Seconde différence majeure, un ouvrier doit pouvoir lire le New York Times ou Newsweek. En est-il de même en France pour Le Monde ou le Nouvel Observateur par exemple ? La presse américaine se veut «inclusive» c'est-à-dire impliquante pour le plus grand nombre. La presse française se revendique presque officiellement comme élitiste. Là aussi, dans l'ambiance actuelle, c'est un creuset manifeste pour des difficultés puisque la presse incarne un "corps très critiqué" (l'élite).
Ces deux préalables effectués, deux autres questions occupent une place importante :
- les faveurs de la presse peuvent-elles faire élire un candidat ?
- la presse a-t-elle rompu l'équité de traitement ?
Sur le premier point, aux Etats-Unis davantage que partout ailleurs, il n’y a pas une presse centralisée mais une multitude de supports avec des tonalités locales parfois fortes.
Cette diversité modère déjà beaucoup la réalité de l’influence.
La situation est toute différente en France avec une situation locale de monopoles généralisés.
Pour autant, toutes les études montrent que la presse dispose d’un pouvoir d’influence mais pas d’un pouvoir d’élection. Ce sera encore davantage le cas en France avec l'érosion considérable de la presse quotidienne régionale désormais réduite à de très faibles tirages avec un potentiel de lecteurs très ciblés (les seniors).
Mais il y a un facteur nouveau qui a joué un rôle très important dans la présidentielle 2012 : la course à l'audience pour ne pas être débordé par le web pousse la presse classique à une sorte de poker permanent consistant à «doubler la mise en permanence» :
- un concurrent traite son opposant «d’idiot». Ce dernier doit répliquer que le premier est «un triple idiot»,
- puis, il est alors naturel que le premier attaquant traite son concurrent «d’escroc». Ce dernier doit alors l’accuser à son tour de «voleur»,
- enfin, il est naturel de considérer que, face au flux des accusations, le premier traite son concurrent de «menteur» mais alors ce dernier devra répliquer que le premier est «un menteur pathologique».
Ces étapes sont la surenchère classique de tout débat où il en faut désormais beaucoup pour que l’exagération puisse disqualifier.
La seule limite à une attaque est de ne pas délivrer une agression qui puisse rendre l’adversaire sympathique.
Les médias américains sont friands de ces excitations. C’est l’élément qui fait vendre et qui assure l’audience. Il y a donc une recherche permanente du sensationnel et de l’inédit.
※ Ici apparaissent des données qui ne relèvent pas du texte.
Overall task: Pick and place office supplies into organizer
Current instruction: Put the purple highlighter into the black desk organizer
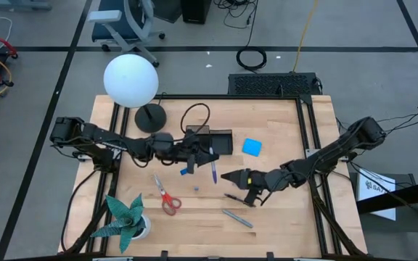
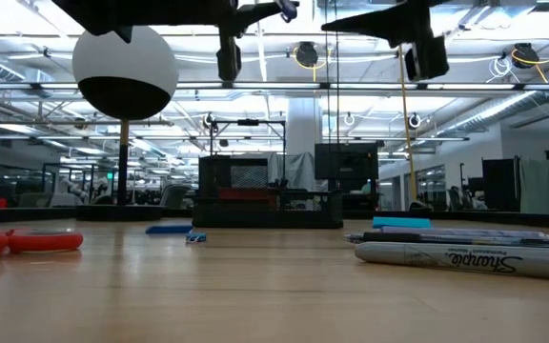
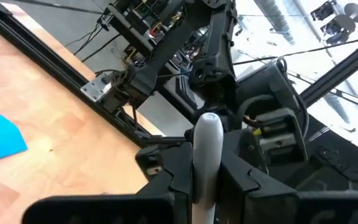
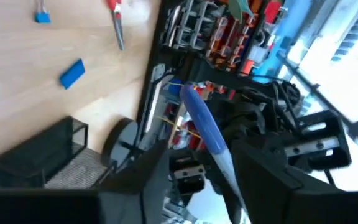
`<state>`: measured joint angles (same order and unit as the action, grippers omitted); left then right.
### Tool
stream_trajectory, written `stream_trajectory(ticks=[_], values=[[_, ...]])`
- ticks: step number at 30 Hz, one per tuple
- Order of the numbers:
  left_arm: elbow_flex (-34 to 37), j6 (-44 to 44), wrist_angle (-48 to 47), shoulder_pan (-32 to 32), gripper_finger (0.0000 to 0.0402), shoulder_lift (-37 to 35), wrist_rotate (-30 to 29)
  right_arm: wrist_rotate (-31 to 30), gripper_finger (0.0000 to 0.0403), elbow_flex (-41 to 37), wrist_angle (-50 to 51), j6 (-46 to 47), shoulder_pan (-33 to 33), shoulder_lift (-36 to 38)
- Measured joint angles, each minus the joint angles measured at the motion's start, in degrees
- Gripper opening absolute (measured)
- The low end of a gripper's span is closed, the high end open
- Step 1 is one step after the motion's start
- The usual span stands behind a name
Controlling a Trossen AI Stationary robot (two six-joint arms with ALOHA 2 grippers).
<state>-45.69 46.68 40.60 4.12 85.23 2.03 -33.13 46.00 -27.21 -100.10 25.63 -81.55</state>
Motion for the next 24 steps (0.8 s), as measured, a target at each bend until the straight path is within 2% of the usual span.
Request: stream_trajectory(ticks=[6,10,24], values=[[0.0,0.0,-0.07,1.36,0.0041,0.0,-1.71,0.07,0.0221,0.0,-8.34,-8.57,0.0,-3.51],[0.0,-0.02,-0.04,1.85,0.0041,0.0,-2.36,0.25,0.0235,0.0,-14.19,-12.86,-0.07,-5.14],[0.0,-0.22,0.34,1.99,0.0041,0.0,-3.59,8.47,0.0203,0.0,-15.01,-16.13,-3.26,-6.3]])
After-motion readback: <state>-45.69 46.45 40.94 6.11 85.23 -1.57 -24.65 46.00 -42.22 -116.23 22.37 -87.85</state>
Avec la présidentielle 2012, la presse classique est entrée dans ce rythme. L'opinion a considéré qu'elle ne traitait pas alors les candidats à "égalité". Un discrédit était déjà né.
Cette ambiance ponctuelle, inhabibuelle à ce point, a amplifié les fossés entre l'opinion et les médias classiques.
Il reste à surveiller si c'est maintenant de façon durable.